• WHAT TO PRODUCE
Which lines of the data hold the word "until"? Copy all of them.

====== EXCERPTED DATA

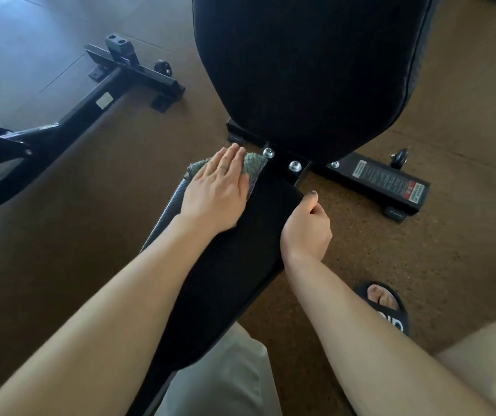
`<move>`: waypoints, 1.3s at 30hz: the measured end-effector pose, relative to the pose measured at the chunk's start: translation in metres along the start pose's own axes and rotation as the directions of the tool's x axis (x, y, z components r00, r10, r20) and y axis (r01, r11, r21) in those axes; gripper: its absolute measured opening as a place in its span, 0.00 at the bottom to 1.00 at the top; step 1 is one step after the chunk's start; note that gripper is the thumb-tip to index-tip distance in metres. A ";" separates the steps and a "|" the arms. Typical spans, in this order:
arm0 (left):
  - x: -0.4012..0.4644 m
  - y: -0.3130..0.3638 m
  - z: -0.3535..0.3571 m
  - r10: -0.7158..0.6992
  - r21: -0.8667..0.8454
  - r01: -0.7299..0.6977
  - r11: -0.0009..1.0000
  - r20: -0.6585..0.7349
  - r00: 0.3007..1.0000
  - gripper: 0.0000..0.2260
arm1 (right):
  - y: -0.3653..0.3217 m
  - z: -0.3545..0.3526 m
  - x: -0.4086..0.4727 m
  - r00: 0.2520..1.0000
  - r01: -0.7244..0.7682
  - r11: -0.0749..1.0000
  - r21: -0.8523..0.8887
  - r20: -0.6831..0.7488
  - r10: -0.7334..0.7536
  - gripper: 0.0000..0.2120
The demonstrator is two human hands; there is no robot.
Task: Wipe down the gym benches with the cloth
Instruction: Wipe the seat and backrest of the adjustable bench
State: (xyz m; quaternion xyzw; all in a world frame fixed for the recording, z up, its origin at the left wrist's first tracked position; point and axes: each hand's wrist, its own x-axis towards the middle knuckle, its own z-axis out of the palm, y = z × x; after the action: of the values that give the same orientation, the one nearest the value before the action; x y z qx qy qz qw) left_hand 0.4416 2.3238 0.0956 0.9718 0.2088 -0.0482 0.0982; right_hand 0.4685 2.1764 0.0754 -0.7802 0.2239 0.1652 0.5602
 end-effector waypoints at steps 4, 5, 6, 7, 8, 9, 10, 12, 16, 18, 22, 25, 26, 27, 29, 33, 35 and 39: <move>0.029 -0.016 -0.018 -0.200 -0.019 0.200 0.980 0.019 0.980 0.17 | 0.004 0.001 0.003 1.000 0.014 1.000 0.012 0.015 -0.014 0.24; 0.029 -0.020 -0.020 -0.252 -0.043 0.253 0.966 0.039 0.967 0.17 | 0.005 0.002 0.003 1.000 0.019 1.000 0.011 0.012 -0.019 0.24; 0.027 -0.025 -0.021 -0.304 -0.082 0.308 0.948 0.057 0.951 0.16 | 0.005 0.002 0.004 1.000 0.023 1.000 0.014 0.008 -0.023 0.24; 0.023 -0.030 -0.021 -0.358 -0.122 0.365 0.923 0.070 0.931 0.17 | 0.005 0.003 0.004 1.000 0.025 1.000 0.016 0.004 -0.025 0.24; 0.019 -0.035 -0.022 -0.405 -0.154 0.413 0.898 0.078 0.911 0.18 | 0.005 0.003 0.004 1.000 0.025 1.000 0.015 0.002 -0.025 0.24; 0.013 -0.039 -0.022 -0.438 -0.172 0.446 0.878 0.082 0.895 0.19 | 0.005 0.004 0.003 1.000 0.023 1.000 0.011 0.001 -0.023 0.24; 0.006 -0.042 -0.022 -0.461 -0.178 0.468 0.866 0.081 0.884 0.20 | 0.005 0.004 0.003 1.000 0.022 1.000 0.004 0.001 -0.022 0.24; -0.011 -0.045 -0.022 -0.493 -0.168 0.496 0.852 0.065 0.868 0.21 | 0.004 0.004 0.001 1.000 0.018 1.000 0.002 0.003 -0.018 0.24; -0.039 -0.043 -0.016 -0.514 -0.143 0.512 0.847 0.027 0.857 0.17 | 0.002 0.001 -0.001 1.000 0.000 1.000 -0.011 0.031 0.000 0.25; -0.034 -0.040 -0.017 -0.534 -0.123 0.533 0.837 0.028 0.845 0.16 | 0.001 0.000 -0.001 0.999 0.002 1.000 -0.005 0.043 -0.002 0.24; -0.004 -0.027 -0.021 -0.572 -0.072 0.574 0.816 0.044 0.819 0.18 | 0.002 -0.001 0.000 0.999 0.012 1.000 -0.012 0.052 -0.011 0.23; 0.011 -0.011 -0.018 -0.513 -0.073 0.512 0.856 -0.003 0.858 0.18 | 0.003 -0.001 0.002 0.998 0.023 1.000 -0.016 0.058 -0.022 0.24; 0.013 -0.006 -0.015 -0.478 -0.056 0.477 0.877 -0.022 0.878 0.18 | 0.003 -0.001 0.002 0.998 0.022 1.000 -0.022 0.066 -0.020 0.25; 0.013 -0.003 -0.012 -0.436 -0.036 0.435 0.900 -0.038 0.899 0.17 | 0.004 -0.001 0.003 0.996 0.017 1.000 -0.018 0.086 -0.015 0.25; 0.013 0.002 -0.006 -0.339 0.001 0.340 0.941 -0.068 0.938 0.17 | 0.002 -0.004 0.004 0.991 0.004 1.000 -0.004 0.131 -0.004 0.25; 0.001 0.020 0.001 -0.098 0.015 0.100 0.995 -0.103 0.990 0.23 | 0.000 -0.013 0.007 0.958 -0.081 0.993 0.082 0.280 0.055 0.21; -0.011 0.042 0.006 0.023 -0.008 -0.024 1.000 -0.087 0.996 0.24 | -0.002 -0.020 0.008 0.925 -0.170 0.977 0.130 0.364 0.112 0.22; -0.044 0.078 0.016 0.212 -0.030 -0.216 0.976 -0.101 0.972 0.25 | 0.000 -0.045 0.006 0.845 -0.346 0.917 0.197 0.491 0.214 0.25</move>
State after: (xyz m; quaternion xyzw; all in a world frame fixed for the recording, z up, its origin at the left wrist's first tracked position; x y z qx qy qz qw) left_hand 0.4330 2.2330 0.0996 0.9876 0.1085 0.0142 0.1124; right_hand 0.4739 2.1324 0.0863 -0.5907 0.2185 0.3927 0.6702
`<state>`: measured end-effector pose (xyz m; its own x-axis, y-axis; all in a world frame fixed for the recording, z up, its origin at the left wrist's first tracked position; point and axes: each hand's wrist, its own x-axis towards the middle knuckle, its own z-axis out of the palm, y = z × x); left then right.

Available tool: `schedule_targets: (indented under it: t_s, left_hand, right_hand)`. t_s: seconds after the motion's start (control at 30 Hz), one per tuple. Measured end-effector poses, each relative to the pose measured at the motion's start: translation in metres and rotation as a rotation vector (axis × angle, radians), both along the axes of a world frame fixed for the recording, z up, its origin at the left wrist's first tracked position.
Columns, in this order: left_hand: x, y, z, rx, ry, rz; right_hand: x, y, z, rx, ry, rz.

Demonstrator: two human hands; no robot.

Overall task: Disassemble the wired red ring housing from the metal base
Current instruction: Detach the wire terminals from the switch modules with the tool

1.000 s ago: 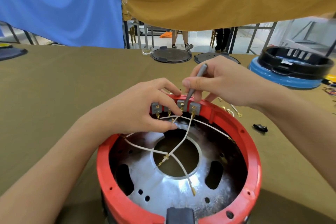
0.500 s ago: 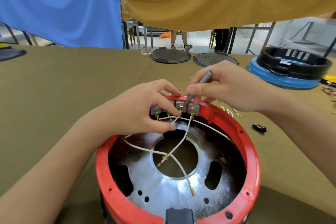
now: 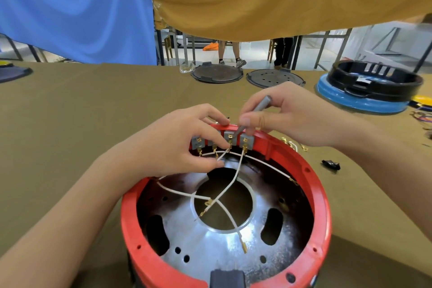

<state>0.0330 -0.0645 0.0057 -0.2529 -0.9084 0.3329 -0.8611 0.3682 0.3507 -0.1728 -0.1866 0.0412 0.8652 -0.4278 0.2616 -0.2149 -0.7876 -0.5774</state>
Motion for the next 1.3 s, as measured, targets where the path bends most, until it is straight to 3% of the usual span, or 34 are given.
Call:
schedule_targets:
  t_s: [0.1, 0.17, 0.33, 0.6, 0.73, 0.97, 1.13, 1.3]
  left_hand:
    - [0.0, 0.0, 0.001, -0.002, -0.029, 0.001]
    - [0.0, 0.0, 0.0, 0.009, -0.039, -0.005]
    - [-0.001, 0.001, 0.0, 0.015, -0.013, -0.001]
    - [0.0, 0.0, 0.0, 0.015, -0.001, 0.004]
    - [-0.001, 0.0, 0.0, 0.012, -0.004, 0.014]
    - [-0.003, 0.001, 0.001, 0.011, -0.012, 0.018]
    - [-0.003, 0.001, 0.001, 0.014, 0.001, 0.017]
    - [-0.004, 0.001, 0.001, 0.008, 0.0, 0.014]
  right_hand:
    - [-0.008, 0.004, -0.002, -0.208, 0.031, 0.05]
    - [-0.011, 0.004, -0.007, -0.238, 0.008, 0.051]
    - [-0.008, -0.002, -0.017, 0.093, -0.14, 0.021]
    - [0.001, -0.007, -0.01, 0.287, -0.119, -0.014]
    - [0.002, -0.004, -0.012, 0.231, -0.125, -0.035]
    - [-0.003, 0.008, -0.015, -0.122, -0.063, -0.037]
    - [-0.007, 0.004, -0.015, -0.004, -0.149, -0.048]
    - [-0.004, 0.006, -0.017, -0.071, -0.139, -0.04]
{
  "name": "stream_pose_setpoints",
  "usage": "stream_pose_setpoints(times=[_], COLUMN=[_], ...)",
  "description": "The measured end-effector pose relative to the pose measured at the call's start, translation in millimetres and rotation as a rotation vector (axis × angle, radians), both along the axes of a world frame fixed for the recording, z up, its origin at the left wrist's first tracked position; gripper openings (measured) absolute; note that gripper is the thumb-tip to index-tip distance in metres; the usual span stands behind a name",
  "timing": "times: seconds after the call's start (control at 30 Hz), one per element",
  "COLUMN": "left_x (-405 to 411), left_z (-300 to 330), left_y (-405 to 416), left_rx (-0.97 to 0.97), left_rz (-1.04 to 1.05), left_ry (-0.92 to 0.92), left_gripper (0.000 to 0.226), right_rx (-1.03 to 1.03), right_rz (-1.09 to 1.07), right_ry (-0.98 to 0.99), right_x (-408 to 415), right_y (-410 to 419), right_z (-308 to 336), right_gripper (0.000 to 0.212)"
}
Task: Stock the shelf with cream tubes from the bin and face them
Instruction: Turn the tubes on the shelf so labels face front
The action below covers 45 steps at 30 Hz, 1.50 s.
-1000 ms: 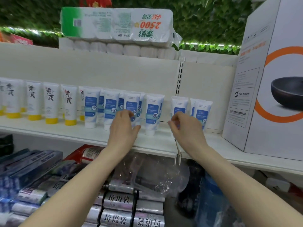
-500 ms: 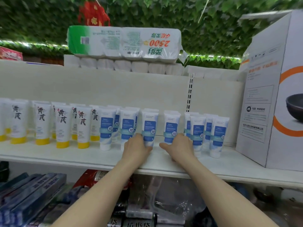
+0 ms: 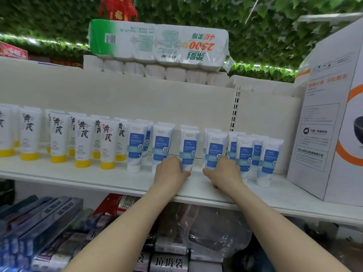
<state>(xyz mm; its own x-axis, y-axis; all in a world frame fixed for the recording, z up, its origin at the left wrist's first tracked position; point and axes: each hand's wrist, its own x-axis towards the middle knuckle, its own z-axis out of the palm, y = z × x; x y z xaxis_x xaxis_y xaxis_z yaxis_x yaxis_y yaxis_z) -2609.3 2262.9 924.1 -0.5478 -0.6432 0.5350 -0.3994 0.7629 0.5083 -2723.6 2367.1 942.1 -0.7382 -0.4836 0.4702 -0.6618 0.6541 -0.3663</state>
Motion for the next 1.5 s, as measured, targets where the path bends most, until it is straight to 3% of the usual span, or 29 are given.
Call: stream_pose_setpoints(times=[0.1, 0.17, 0.23, 0.33, 0.5, 0.63, 0.73, 0.97, 1.37, 1.5], left_x=[20.8, 42.1, 64.5, 88.5, 101.2, 95.4, 91.7, 86.5, 103.7, 148.0], left_z=[0.0, -0.5, -1.5, -6.9, -17.5, -10.5, -5.8, -3.5, 3.0, -2.0], left_y=[-1.0, -4.0, -11.6, -41.1, -78.4, -90.5, -99.7, -108.8, -106.0, -113.8], left_rx=[-0.121, -0.217, -0.275, -0.235, -0.038, 0.017, 0.079, 0.023, 0.019, -0.107], left_rz=[0.049, 0.092, 0.117, 0.167, 0.179, 0.161, 0.167, 0.144, 0.084, 0.118], left_ry=[0.020, 0.146, 0.279, 0.370, 0.160, 0.102, 0.082, -0.001, -0.042, 0.204], left_gripper=[0.029, 0.022, 0.017, 0.033, 0.056, 0.052, 0.054, 0.036, 0.030, 0.021], right_rx=[0.171, 0.235, 0.188, 0.085, 0.055, -0.009, -0.036, 0.096, 0.056, -0.144], right_rz=[-0.033, -0.050, 0.025, 0.166, 0.197, 0.158, 0.079, 0.034, -0.009, 0.138], right_ry=[0.222, 0.383, 0.425, 0.446, 0.609, 0.629, 0.767, 0.739, 0.759, 0.951], right_x=[17.4, 37.1, 57.8, 86.3, 106.3, 107.7, 101.6, 93.1, 101.0, 115.8], right_y=[16.9, 22.4, 16.9, -6.9, -56.8, -85.6, -102.1, -122.0, -120.7, -131.1], right_z=[12.0, 20.9, 24.9, 23.8, 17.5, 22.8, 31.7, 41.9, 40.9, 43.5], right_gripper=[0.023, 0.013, 0.012, 0.013, 0.039, 0.057, 0.067, 0.058, 0.055, 0.038])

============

• SOLUTION FOR THIS EXERCISE
Motion for the next 1.3 s, as measured, targets where the path bends most, until it is straight to 3% of the usual span, or 34 are given.
Motion for the next 1.5 s, as measured, targets where the path bends most, until it is straight to 3% of the usual span, or 29 are given.

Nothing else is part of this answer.